Given these entries, repeat exactly the lines starting with the one that has "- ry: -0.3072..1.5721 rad" and going on through the one that has "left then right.", both included, but none of the pictures.
(Input)
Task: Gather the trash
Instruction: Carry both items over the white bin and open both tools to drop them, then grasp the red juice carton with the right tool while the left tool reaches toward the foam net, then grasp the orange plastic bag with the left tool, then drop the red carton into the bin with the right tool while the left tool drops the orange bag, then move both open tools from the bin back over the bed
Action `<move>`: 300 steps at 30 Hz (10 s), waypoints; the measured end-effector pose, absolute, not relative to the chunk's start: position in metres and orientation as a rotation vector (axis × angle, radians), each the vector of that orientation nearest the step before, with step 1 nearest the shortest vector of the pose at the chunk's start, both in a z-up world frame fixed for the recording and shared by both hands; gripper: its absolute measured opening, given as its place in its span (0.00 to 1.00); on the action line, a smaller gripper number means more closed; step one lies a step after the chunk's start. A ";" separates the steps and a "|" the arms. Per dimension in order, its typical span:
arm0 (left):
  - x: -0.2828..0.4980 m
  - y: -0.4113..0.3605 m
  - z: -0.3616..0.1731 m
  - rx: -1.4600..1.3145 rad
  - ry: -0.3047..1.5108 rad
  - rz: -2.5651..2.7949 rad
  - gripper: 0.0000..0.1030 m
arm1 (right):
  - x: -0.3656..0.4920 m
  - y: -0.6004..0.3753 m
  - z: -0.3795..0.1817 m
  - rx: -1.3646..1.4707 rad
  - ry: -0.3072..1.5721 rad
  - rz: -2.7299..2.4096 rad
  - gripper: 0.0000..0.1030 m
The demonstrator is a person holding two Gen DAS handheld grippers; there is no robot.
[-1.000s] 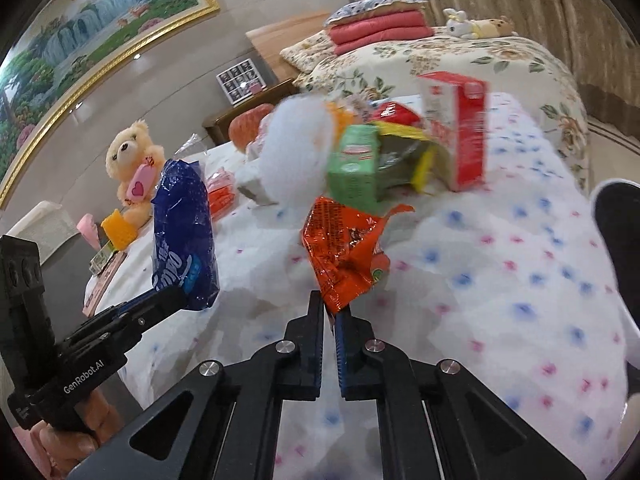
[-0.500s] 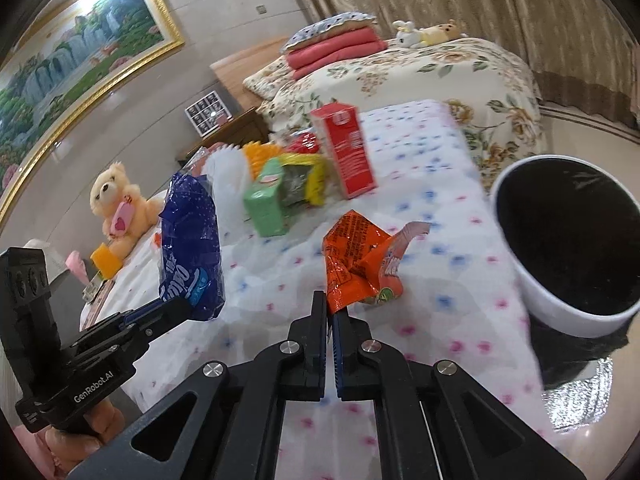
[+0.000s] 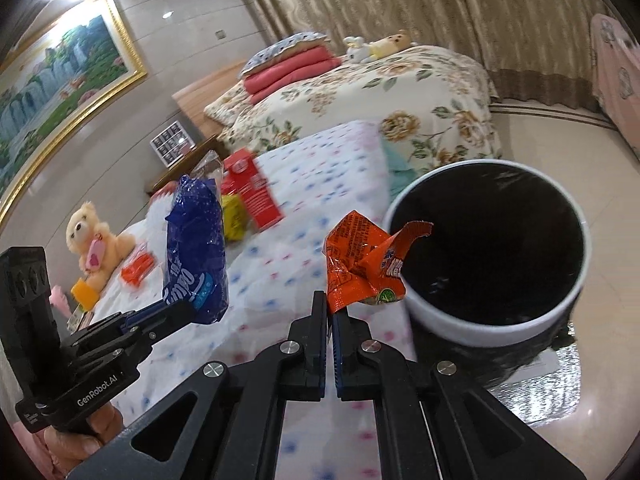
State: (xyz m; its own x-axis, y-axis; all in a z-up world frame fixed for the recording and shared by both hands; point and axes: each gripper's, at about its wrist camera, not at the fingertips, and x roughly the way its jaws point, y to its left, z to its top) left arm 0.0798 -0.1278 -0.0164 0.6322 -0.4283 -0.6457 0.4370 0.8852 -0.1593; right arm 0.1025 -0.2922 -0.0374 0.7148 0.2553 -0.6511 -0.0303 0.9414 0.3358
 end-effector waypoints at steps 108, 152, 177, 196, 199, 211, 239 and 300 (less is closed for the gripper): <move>0.150 -0.009 -0.033 -0.209 0.776 -0.145 0.63 | 0.202 -0.219 -0.051 0.286 0.840 0.283 0.72; 0.119 0.056 -0.039 -0.222 0.768 -0.028 0.49 | 0.195 -0.223 -0.050 0.318 0.838 0.308 0.32; 0.135 0.105 -0.048 -0.184 0.821 0.033 0.35 | 0.174 -0.220 -0.045 0.330 0.821 0.297 0.32; 0.069 0.028 -0.038 -0.178 0.806 -0.197 0.35 | 0.139 -0.254 -0.044 0.346 0.810 0.241 0.32; 0.066 0.011 -0.035 -0.164 0.807 -0.240 0.35 | 0.135 -0.262 -0.045 0.353 0.809 0.227 0.32; 0.077 -0.056 -0.023 -0.093 0.803 -0.380 0.35 | 0.121 -0.301 -0.041 0.387 0.781 0.155 0.32; 0.107 -0.158 -0.021 0.030 0.827 -0.536 0.35 | 0.116 -0.358 -0.053 0.447 0.783 0.064 0.00; 0.105 -0.066 -0.036 -0.129 0.842 -0.314 0.70 | 0.124 -0.314 -0.048 0.451 0.808 0.115 0.85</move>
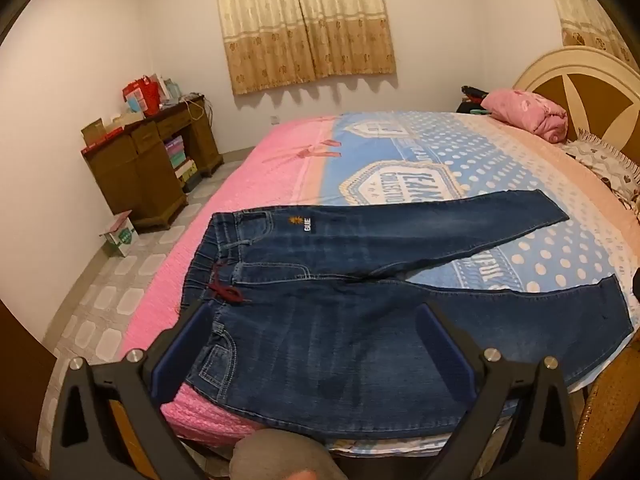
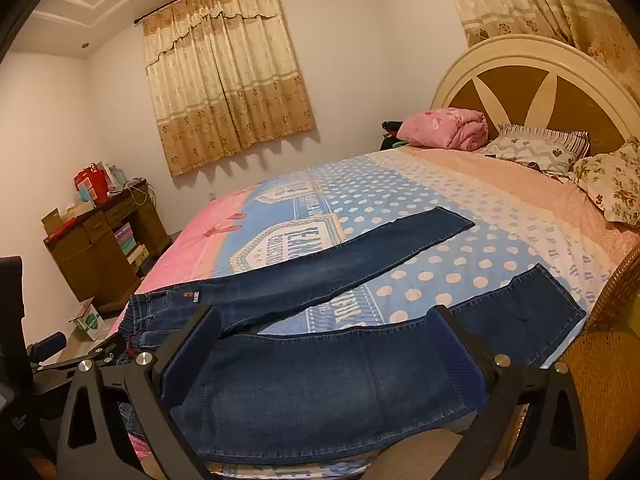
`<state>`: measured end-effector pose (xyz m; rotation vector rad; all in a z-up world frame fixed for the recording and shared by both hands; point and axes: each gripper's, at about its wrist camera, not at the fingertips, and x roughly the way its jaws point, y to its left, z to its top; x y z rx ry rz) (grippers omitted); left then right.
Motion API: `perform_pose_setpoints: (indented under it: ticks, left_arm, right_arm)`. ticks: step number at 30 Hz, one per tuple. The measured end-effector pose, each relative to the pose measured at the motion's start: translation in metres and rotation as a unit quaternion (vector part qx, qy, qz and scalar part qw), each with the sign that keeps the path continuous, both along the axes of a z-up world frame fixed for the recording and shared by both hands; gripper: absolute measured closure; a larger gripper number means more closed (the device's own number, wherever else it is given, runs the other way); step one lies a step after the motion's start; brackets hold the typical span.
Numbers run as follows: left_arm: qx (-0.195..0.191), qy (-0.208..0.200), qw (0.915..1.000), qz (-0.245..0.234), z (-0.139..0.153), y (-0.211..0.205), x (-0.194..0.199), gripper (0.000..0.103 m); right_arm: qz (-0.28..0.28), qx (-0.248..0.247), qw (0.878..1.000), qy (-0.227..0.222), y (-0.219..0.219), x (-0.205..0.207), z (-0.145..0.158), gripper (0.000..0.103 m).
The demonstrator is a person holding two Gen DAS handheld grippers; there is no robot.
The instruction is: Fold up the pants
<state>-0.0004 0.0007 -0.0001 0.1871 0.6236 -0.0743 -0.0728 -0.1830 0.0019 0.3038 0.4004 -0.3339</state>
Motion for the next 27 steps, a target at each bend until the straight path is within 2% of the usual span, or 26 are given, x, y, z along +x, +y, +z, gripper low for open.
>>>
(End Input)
> **Response to this exercise**
  - ry: -0.3072..1.5721 rad
  - rz: -2.7299..2.4096 rad
  - gripper: 0.0000..0.1030 m
The demonstrator is a person holding two Gen DAS handheld grippers; there is no robot.
[-1.000s] 
[-0.500s] 
[+0.000s] 
State: (xyz m; its own x-axis, y-axis; all in a z-up world frame fixed for the recording and shared by both hands; point and axes: each gripper's, at about its wrist camera, not at the fingertips, and x roughly the way its jaws point, y to its left, z to its top) left arm 0.0798 -0.1278 -0.0164 0.6322 -0.4283 -0.6457 0.4370 0.8852 -0.1593; right arm 0.1025 -0.2922 -0.0374 0.7148 0.2553 -0.6511 -0.0303 0.9414 0.3358
 end-effector waypoints at steps 108, 152, 177, 196, 199, 211, 239 and 300 (less is closed for the gripper): <move>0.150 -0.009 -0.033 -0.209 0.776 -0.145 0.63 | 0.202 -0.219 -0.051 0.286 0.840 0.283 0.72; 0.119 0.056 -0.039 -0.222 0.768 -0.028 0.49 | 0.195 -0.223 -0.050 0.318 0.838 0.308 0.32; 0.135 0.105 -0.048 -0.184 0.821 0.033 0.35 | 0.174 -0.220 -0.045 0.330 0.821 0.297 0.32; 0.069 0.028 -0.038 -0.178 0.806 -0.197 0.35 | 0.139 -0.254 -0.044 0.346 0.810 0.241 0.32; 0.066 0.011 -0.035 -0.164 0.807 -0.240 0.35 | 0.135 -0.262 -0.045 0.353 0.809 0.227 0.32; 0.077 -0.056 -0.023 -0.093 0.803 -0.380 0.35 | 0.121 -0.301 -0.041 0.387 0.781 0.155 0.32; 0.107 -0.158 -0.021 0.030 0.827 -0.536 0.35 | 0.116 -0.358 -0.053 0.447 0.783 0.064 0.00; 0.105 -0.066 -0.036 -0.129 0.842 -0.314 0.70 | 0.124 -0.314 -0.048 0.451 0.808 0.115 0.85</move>
`<state>`: measured end-effector pose (xyz m; rotation vector rad; all in a z-up world frame fixed for the recording and shared by both hands; point and axes: each gripper's, at about its wrist camera, not at the fingertips, and x roughly the way its jaws point, y to its left, z to its top; x y z rx ry rz) (grippers omitted); left then right.

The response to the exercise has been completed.